Regular Expression Escape Sequence

Purpose: To document the special Regular Expressions escape sequences available in Tcl 8.x or newer.


Escapes (available only in advanced regular expressions (ARE)), which begin with a \ followed by an alphanumeric character, come in several varieties: character entry, class shorthands, constraint escapes, and back references. A \ followed by an alphanumeric character but not constituting a valid escape is illegal in AREs. In extended regular expressions (EREs), there are no escapes: outside a bracket expression, a \ followed by an alphanumeric character merely stands for that character as an ordinary character, and inside a bracket expression, \ is an ordinary character. (The latter is the one actual incompatibility between EREs and AREs.)

Character-entry escapes (AREs only) exist to make it easier to specify non-printing and otherwise inconvenient characters in REs:

\a
alert (bell) character, as in C
\b
backspace, as in C
\B
synonym for \ to help reduce backslash doubling in some applications where there are multiple levels of backslash processing
\cX
(where X is any character) the character whose low-order 5 bits are the same as those of X, and whose other bits are all zero
\e
the character whose collating-sequence name is `ESC', or failing that, the character with octal value 033
\f
formfeed, as in C
\n
newline, as in C
\r
carriage return, as in C
\t
horizontal tab, as in C
\uwxyz
(where wxyz is exactly four hexadecimal digits) the Unicode character U+wxyz in the local byte ordering
\Ustuvwxyz
(where stuvwxyz is exactly eight hexadecimal digits) reserved for a somewhat-hypothetical Unicode extension to 32 bits
\v
vertical tab, as in C are all available.
\xhhh
(where hhh is any sequence of hexadecimal digits) the character whose hexadecimal value is 0xhhh (a single character no matter how many hexadecimal digits are used).
\0
the character whose value is 0
\xy
(where xy is exactly two octal digits, and is not a back reference (see below)) the character whose octal value is 0xy
\xyz
(where xyz is exactly three octal digits, and is not a back reference (see below)) the character whose octal value is 0xyz

Hexadecimal digits are 0'-9', a'-f', and A'-F'. Octal digits are 0'-7'.

The character-entry escapes are always taken as ordinary characters. For example, \135 is ] in ASCII, but \135 does not terminate a bracket expression. Beware, however, that some applications (e.g., C compilers) interpret such sequences themselves before the regular-expression package gets to see them, which may require doubling (quadrupling, etc.) the `\'.

Class-shorthand escapes (AREs only) provide shorthands for certain commonly-used character classes:

\d
[[:digit:]]]
\s
[[:space:]]]
\w
[[:alnum:]_] (note underscore)
\D
[^[:digit:]]]
\S
[^[:space:]]]
\W
[^[:alnum:]_] (note underscore)

Within bracket expressions, \d', \s', and \w' lose their outer brackets, and \D', \S', and \W' are illegal. (So, for example, [a-c\d] is equivalent to [a-c[:digit:]]]. Also, [a-c\D], which is equivalent to [a-c^[:digit:]]], is illegal.)

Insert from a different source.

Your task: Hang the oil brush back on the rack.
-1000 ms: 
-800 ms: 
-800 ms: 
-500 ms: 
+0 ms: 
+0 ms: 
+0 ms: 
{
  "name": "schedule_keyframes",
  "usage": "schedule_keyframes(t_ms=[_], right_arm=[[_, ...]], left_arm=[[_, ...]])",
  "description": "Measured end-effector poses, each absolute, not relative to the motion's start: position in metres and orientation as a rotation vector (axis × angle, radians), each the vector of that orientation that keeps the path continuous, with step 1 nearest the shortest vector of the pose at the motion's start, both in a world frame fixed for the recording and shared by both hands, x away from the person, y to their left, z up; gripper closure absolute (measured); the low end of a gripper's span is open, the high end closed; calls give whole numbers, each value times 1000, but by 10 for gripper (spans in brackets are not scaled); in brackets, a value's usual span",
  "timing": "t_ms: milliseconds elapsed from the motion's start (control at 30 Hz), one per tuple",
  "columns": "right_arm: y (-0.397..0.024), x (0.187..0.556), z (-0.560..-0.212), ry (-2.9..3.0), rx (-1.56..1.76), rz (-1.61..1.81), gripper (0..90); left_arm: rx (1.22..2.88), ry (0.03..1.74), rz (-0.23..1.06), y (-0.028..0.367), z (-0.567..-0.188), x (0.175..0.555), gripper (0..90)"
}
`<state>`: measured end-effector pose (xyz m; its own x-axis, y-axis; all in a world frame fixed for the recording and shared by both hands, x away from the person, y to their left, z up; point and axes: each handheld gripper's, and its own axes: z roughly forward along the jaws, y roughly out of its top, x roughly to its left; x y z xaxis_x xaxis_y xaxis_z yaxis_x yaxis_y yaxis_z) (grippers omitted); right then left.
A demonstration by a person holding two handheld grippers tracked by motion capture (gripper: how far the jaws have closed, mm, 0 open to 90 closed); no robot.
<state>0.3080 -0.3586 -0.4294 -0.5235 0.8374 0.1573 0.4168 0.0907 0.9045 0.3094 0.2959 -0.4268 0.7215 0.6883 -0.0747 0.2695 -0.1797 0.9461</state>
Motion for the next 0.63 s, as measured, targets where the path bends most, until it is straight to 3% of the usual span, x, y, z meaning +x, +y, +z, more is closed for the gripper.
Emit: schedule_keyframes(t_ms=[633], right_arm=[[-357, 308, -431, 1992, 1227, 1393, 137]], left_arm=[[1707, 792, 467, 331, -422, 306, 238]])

A constraint escape (AREs only) is a constraint, matching the empty string if specific conditions are met, written as an escape:

\A
matches only at the beginning of the string (see MATCHING, below, for how this differs from `^')
\m
matches only at the beginning of a word
\M
matches only at the end of a word
\y
matches only at the beginning or end of a word
\Y
matches only at a point that is not the beginning or end of a word
\Z
matches only at the end of the string (see MATCHING, below, for how this differs from `$')
\m
(where m is a nonzero digit) a back reference, see below
\mnn
(where m is a nonzero digit, and nn is some more digits, and the decimal value mnn is not greater than the number of closing capturing parentheses seen so far) a back reference, see below

A word is defined as in the specification of [[:<:]]] and [[:>:]]] above. Constraint escapes are illegal within bracket expressions.

A back reference (AREs only) matches the same string matched by the parenthesized subexpression specified by the number, so that (e.g.) ([bc])\1 matches bb or cc but not `bc'. The subexpression must entirely precede the back reference in the RE. Subexpressions are numbered in the order of their leading parentheses. Non-capturing parentheses do not define subexpressions.

There is an inherent historical ambiguity between octal character-entry escapes and back references, which is resolved by heuristics, as hinted at above. A leading zero always indicates an octal escape. A single non-zero digit, not followed by another digit, is always taken as a back reference. A multi-digit sequence not starting with a zero is taken as a back reference if it comes after a suitable subexpression (i.e. the number is in the legal range for a back reference), and otherwise is taken as octal.